[Saved data entries]
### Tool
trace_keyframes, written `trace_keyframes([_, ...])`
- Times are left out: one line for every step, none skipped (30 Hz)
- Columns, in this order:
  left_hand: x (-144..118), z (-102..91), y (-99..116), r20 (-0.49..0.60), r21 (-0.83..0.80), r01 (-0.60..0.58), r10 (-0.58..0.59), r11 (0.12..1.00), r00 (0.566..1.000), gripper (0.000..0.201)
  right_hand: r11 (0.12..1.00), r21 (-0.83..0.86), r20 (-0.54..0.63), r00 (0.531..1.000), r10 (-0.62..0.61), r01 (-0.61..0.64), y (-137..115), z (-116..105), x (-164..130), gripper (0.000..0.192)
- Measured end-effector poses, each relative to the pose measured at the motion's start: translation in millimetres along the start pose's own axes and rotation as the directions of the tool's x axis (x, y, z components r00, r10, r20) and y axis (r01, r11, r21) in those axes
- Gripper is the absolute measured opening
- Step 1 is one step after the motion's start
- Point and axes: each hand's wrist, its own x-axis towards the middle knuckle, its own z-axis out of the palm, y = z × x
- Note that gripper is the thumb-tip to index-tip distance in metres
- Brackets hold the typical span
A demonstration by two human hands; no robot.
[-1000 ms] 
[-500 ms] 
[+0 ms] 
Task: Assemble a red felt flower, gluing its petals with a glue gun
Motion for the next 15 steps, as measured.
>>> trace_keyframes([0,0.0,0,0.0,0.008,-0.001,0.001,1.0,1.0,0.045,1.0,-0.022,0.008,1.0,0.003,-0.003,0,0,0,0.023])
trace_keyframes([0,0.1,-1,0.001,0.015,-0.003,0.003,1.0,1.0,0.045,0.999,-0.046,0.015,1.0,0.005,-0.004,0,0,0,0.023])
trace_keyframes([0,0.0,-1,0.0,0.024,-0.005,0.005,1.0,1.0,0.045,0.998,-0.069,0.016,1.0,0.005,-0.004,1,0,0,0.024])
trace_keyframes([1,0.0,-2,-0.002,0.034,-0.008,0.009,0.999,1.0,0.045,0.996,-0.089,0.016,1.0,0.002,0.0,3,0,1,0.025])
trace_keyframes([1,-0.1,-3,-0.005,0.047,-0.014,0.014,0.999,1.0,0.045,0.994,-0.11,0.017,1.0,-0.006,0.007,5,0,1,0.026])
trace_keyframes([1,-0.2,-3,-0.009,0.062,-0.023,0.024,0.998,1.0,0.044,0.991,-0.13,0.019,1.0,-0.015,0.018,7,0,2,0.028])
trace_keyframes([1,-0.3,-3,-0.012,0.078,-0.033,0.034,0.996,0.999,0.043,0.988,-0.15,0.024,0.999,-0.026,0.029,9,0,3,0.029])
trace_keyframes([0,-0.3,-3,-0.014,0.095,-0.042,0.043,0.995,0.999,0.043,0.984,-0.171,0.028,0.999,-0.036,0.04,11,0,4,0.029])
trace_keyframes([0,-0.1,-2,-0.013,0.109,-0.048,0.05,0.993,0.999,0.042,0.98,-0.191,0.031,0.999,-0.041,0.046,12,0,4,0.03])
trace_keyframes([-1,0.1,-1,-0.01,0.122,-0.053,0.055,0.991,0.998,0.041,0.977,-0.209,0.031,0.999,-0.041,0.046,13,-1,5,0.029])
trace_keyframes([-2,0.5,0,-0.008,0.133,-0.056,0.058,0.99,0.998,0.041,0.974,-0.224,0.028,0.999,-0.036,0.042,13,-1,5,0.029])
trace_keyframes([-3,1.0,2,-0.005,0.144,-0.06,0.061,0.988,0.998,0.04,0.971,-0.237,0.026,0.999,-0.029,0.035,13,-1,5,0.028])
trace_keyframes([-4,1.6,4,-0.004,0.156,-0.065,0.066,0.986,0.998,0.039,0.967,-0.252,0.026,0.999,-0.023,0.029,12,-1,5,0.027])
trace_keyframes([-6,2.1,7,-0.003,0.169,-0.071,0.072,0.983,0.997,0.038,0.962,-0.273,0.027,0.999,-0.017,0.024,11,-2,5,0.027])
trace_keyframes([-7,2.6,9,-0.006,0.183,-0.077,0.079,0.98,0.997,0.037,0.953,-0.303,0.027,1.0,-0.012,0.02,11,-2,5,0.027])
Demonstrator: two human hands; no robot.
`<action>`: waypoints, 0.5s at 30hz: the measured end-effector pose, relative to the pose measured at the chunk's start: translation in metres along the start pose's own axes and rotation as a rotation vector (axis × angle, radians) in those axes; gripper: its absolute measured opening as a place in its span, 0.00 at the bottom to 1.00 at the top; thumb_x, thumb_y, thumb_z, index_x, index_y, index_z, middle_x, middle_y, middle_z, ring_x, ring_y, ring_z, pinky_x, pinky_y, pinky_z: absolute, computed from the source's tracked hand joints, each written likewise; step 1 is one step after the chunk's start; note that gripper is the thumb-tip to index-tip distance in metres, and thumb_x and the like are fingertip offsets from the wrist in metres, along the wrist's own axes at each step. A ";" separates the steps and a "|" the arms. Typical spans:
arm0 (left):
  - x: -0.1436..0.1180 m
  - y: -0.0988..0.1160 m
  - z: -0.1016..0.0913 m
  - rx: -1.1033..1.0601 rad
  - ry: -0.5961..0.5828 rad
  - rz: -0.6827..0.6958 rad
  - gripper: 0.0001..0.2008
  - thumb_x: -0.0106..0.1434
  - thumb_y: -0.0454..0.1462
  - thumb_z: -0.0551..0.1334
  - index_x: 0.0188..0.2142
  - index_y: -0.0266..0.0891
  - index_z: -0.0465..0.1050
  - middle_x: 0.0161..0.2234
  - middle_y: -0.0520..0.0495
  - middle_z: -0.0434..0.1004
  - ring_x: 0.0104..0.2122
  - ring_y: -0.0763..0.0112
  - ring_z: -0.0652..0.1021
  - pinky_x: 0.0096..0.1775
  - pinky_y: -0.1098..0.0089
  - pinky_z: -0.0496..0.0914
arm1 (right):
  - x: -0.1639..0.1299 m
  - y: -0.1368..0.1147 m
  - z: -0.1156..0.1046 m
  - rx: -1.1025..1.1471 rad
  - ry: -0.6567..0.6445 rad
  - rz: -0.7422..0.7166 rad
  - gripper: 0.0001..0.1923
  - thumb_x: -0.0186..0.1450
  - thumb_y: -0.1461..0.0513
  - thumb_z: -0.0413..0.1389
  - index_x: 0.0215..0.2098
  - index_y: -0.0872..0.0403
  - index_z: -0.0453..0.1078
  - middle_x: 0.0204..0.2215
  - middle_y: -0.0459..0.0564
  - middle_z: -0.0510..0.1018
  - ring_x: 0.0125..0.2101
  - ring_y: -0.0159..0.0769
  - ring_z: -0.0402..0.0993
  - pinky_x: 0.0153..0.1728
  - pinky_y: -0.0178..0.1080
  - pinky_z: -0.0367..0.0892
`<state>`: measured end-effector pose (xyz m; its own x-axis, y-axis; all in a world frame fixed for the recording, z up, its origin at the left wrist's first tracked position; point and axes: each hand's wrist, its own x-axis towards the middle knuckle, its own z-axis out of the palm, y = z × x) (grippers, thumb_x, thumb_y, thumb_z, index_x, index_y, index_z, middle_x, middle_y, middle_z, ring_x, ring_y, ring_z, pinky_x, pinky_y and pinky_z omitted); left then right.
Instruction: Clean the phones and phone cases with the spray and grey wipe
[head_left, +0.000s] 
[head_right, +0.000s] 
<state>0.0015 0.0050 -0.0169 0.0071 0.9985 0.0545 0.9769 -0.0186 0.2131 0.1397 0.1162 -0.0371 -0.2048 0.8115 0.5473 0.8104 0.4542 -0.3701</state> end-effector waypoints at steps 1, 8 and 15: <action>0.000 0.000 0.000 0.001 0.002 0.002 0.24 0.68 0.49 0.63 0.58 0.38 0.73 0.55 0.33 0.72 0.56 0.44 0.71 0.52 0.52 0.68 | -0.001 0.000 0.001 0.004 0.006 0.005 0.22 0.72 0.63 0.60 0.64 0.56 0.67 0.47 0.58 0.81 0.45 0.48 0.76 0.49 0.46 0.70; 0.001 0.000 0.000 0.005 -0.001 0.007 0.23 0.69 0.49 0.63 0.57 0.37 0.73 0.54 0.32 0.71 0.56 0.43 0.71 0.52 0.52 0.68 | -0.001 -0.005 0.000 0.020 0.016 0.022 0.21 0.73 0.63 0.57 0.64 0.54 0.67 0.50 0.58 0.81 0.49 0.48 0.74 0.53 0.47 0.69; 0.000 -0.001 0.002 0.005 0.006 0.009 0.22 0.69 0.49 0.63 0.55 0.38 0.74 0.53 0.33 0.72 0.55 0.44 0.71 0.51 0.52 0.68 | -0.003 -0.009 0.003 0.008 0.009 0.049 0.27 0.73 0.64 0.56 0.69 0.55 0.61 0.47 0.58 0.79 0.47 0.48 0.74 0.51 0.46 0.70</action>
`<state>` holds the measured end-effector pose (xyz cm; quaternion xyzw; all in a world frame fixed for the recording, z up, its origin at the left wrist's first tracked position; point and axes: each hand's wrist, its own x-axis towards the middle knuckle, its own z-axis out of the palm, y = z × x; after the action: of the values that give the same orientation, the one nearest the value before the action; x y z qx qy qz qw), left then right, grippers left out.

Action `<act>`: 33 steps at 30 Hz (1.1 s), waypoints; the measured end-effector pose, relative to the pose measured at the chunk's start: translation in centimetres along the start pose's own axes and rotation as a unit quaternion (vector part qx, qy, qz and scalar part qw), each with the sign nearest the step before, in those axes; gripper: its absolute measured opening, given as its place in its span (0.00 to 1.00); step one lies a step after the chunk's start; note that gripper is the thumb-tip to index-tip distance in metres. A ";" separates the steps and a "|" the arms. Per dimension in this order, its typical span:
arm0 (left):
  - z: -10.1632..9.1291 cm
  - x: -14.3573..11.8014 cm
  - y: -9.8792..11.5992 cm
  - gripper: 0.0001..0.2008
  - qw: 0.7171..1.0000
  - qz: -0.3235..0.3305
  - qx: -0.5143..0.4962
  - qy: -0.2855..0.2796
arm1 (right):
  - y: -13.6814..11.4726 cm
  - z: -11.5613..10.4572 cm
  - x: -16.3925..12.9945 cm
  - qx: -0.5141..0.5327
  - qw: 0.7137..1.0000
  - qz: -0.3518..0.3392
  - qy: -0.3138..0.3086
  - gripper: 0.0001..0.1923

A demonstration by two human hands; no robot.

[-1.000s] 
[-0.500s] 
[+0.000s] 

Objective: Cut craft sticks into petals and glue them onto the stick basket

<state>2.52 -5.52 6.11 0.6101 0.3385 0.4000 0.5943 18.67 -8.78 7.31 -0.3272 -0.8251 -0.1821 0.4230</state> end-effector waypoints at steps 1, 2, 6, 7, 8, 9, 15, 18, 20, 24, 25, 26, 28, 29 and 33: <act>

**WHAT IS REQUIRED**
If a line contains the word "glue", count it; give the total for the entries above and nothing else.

**ANSWER TO THIS PROBLEM**
2